> Task directions
Print out each entry below in full, exactly as given, excluding pictures.
↓↓↓
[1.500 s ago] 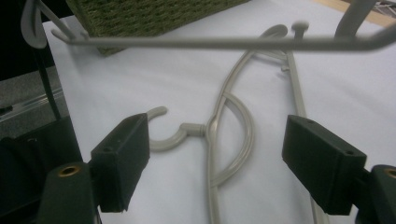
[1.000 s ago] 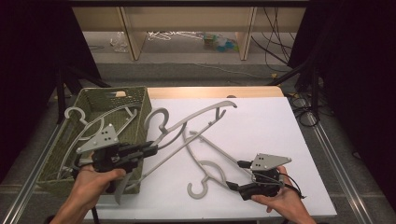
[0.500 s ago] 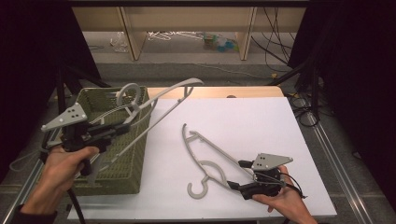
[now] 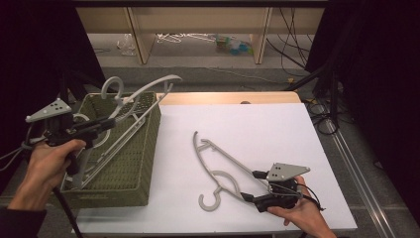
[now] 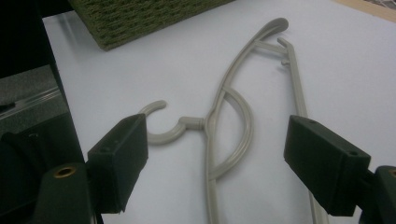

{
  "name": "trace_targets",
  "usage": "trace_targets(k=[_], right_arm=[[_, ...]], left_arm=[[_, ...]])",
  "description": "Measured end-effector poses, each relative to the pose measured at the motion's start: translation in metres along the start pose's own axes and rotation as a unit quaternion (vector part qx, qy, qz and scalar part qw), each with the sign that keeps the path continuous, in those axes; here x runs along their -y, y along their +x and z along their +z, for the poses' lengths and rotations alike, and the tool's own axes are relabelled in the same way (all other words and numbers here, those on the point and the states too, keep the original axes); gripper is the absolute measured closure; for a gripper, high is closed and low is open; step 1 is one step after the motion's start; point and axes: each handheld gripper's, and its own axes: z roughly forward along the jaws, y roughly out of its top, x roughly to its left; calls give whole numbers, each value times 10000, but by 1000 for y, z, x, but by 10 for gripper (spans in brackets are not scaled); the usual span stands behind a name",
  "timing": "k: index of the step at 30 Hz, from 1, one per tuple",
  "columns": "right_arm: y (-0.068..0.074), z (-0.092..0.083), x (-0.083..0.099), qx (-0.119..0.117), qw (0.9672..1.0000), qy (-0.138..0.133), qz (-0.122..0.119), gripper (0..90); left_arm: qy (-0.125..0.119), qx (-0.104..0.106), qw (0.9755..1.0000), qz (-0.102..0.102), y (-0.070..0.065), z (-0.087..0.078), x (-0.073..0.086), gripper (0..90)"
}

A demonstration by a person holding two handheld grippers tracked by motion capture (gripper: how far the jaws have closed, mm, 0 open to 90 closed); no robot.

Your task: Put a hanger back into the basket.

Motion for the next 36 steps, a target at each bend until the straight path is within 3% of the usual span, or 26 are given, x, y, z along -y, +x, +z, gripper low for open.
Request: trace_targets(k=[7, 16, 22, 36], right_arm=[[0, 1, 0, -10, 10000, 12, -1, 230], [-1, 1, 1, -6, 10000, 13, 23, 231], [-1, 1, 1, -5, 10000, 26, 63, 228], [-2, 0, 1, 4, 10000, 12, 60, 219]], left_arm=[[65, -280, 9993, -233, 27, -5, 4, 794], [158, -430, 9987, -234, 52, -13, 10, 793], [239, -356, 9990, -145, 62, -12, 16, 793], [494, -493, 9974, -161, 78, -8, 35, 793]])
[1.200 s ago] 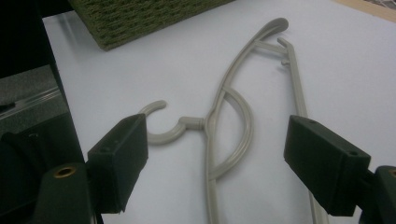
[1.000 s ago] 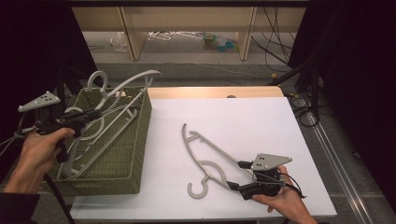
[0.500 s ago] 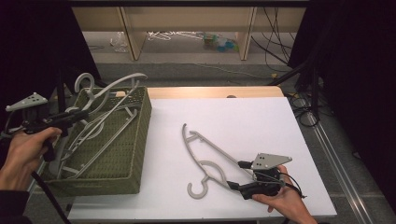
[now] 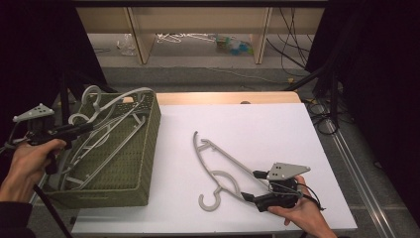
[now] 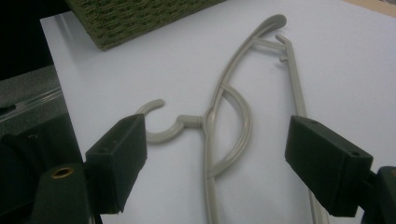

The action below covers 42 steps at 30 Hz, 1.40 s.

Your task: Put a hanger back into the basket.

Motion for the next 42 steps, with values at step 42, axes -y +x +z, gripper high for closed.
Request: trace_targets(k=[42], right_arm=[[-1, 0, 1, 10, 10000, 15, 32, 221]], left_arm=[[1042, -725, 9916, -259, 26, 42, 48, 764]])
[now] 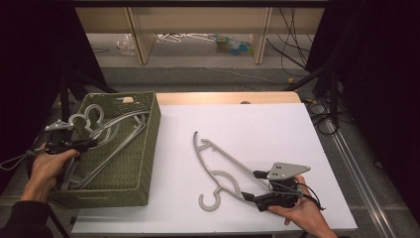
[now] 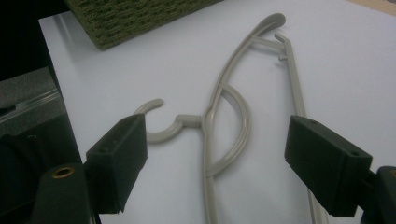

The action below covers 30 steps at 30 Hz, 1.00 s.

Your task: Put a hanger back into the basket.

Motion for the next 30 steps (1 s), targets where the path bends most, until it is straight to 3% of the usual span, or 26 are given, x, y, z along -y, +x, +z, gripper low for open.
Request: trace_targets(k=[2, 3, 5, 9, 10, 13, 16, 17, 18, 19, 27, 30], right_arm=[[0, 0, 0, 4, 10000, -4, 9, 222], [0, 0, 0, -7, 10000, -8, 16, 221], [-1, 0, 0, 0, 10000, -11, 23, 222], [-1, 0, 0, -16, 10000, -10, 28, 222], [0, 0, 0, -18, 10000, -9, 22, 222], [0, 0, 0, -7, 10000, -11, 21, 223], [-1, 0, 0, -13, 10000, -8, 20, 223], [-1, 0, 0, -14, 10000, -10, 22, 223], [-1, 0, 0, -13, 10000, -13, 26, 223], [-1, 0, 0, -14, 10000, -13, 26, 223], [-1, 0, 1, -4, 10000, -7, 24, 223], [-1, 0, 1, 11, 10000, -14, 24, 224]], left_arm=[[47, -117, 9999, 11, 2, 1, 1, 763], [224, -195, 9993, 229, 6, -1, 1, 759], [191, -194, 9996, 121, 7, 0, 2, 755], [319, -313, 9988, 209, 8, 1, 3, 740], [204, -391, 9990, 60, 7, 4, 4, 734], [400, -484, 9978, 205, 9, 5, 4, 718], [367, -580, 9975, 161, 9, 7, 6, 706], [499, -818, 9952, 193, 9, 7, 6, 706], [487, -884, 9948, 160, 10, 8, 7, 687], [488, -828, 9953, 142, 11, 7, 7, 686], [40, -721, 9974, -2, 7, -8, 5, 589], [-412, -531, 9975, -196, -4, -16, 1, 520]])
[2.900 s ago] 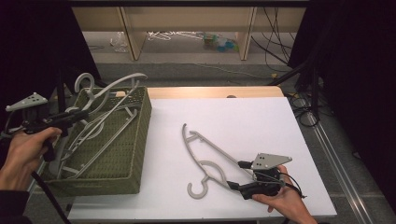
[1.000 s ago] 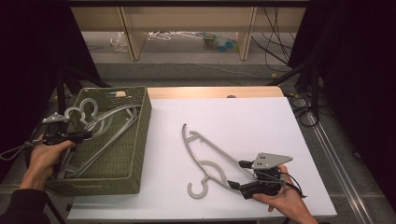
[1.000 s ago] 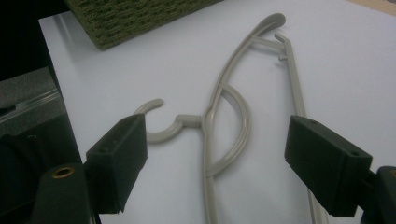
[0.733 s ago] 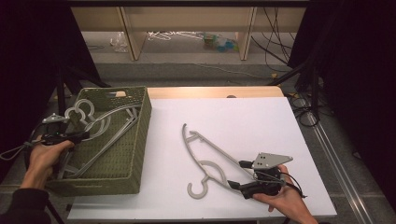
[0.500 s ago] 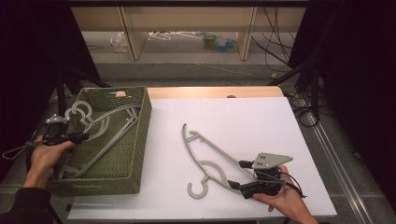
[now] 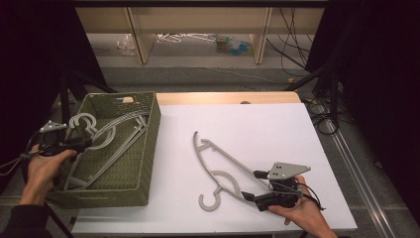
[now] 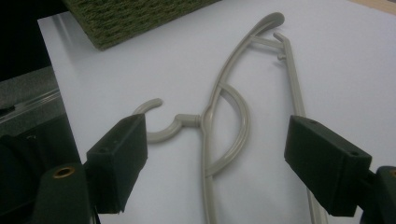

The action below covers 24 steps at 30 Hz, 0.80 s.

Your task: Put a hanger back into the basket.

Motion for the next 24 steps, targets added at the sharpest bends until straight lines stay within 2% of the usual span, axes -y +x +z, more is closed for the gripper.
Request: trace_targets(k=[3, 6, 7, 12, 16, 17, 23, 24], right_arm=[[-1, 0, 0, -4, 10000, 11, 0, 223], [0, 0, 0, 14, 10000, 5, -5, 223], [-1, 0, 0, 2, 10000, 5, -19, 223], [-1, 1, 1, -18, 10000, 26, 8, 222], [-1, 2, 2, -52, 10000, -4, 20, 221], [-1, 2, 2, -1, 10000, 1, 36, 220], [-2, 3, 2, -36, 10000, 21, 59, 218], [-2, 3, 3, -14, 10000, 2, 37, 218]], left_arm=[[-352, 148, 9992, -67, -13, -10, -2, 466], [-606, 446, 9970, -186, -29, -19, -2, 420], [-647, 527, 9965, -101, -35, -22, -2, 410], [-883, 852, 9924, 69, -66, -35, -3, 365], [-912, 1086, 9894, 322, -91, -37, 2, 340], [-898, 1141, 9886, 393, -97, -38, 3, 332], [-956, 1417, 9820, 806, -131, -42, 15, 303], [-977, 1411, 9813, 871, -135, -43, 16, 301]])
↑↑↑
> Answer box
[1.500 s ago] 
[1.000 s ago] 
[0.500 s ago] 
[now] 
[now] 

{
  "name": "trace_targets",
  "usage": "trace_targets(k=[_], right_arm=[[_, ...]], left_arm=[[_, ...]])",
  "description": "Measured end-effector poses, each relative to the pose measured at the motion's start: translation in metres along the start pose's own axes and rotation as a unit quaternion (vector part qx, qy, qz and scalar part qw), each with the sign that keeps the path continuous, in those axes; here x runs along their -y, y along their +x and z along their +z, for the poses' lengths and rotations alike, and the tool's own axes are relabelled in the same way (all other words and numbers here, those on the point and the states too, keep the original axes); gripper is the absolute measured closure; for a gripper, high is closed and low is open; step 1 is one step after the motion's start; point and axes: each handheld gripper's, and its own axes: z roughly forward along the jaws, y roughly out of its top, x roughly to its left; calls give whole numbers, each value times 10000, but by 1000 for y, z, x, but by 10 for gripper (spans in brackets are not scaled); the usual span stands behind a name",
  "timing": "k: index of the step at 30 Hz, from 1, one per tuple",
  "columns": "right_arm: y (-0.068..0.074), z (-0.092..0.083), x (-0.083..0.099), qx (-0.119..0.117), qw (0.9672..1.0000), qy (-0.138..0.133), qz (-0.122..0.119), gripper (0..90); left_arm: qy (-0.125..0.119), qx (-0.104..0.106), qw (0.9755..1.0000), qz (-0.102..0.102), y (-0.070..0.065), z (-0.087..0.078), x (-0.073..0.086), gripper (0..90)"
}

A demonstration by a person holding two handheld grippers tracked by motion capture (gripper: how far the jaws have closed, mm, 0 open to 90 closed); no robot.

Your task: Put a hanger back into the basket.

Motion for the next 36 steps, a target at each bend until the straight path is within 3% of the usual span, or 26 are given, x, y, z along -y, +x, +z, gripper low for open.
Request: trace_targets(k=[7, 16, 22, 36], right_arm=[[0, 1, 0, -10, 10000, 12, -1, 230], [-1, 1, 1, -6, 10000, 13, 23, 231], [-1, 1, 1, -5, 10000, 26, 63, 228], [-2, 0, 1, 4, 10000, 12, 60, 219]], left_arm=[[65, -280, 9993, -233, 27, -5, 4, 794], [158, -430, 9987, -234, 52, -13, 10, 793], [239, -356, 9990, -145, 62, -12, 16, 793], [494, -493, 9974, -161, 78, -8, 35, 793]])
[1.200 s ago] 
[1.000 s ago] 
[0.500 s ago] 
[now] 
[now] 

The action below covers 42 steps at 30 Hz, 1.40 s.

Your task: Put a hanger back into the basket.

Motion for the next 42 steps, with values at step 42, axes -y +x +z, gripper high for closed.
Request: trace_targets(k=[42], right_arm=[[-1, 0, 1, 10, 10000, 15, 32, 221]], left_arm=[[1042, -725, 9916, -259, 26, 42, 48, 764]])
[now] 
[now] 

The action below covers 30 steps at 30 Hz, 1.00 s.

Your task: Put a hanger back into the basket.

Motion for the next 30 steps (1 s), targets where the path bends most, until it is straight to 3% of the usual span, or 26 are given, x, y, z along -y, +x, +z, gripper low for open.
Request: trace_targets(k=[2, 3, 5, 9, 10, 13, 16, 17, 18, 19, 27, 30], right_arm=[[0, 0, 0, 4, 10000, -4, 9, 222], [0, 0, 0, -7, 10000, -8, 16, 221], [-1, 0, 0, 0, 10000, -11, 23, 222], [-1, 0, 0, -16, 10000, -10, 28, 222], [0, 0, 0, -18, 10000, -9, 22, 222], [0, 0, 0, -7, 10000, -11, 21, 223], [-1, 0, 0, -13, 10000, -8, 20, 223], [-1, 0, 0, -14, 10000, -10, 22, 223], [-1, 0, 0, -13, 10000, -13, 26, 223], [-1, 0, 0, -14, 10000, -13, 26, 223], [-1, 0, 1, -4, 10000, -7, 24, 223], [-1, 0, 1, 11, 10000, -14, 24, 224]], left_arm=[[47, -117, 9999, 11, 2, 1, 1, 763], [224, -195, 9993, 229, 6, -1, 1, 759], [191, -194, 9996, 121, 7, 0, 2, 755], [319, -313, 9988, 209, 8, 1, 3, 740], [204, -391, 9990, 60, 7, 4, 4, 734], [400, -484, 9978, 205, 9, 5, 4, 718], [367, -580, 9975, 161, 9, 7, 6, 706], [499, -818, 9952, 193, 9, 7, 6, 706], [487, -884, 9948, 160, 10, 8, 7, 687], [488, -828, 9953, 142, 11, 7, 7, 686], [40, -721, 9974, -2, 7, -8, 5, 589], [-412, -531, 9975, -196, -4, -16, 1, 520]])
[2.900 s ago] 
[1.000 s ago] 
[1.000 s ago] 
[0.733 s ago] 
[0.500 s ago] 
[now] 
[now] 

The action below covers 24 steps at 30 Hz, 0.80 s.

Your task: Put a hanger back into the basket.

Motion for the next 24 steps, targets added at the sharpest bends until straight lines stay within 2% of the usual span, axes -y +x +z, more is closed for the gripper.
Request: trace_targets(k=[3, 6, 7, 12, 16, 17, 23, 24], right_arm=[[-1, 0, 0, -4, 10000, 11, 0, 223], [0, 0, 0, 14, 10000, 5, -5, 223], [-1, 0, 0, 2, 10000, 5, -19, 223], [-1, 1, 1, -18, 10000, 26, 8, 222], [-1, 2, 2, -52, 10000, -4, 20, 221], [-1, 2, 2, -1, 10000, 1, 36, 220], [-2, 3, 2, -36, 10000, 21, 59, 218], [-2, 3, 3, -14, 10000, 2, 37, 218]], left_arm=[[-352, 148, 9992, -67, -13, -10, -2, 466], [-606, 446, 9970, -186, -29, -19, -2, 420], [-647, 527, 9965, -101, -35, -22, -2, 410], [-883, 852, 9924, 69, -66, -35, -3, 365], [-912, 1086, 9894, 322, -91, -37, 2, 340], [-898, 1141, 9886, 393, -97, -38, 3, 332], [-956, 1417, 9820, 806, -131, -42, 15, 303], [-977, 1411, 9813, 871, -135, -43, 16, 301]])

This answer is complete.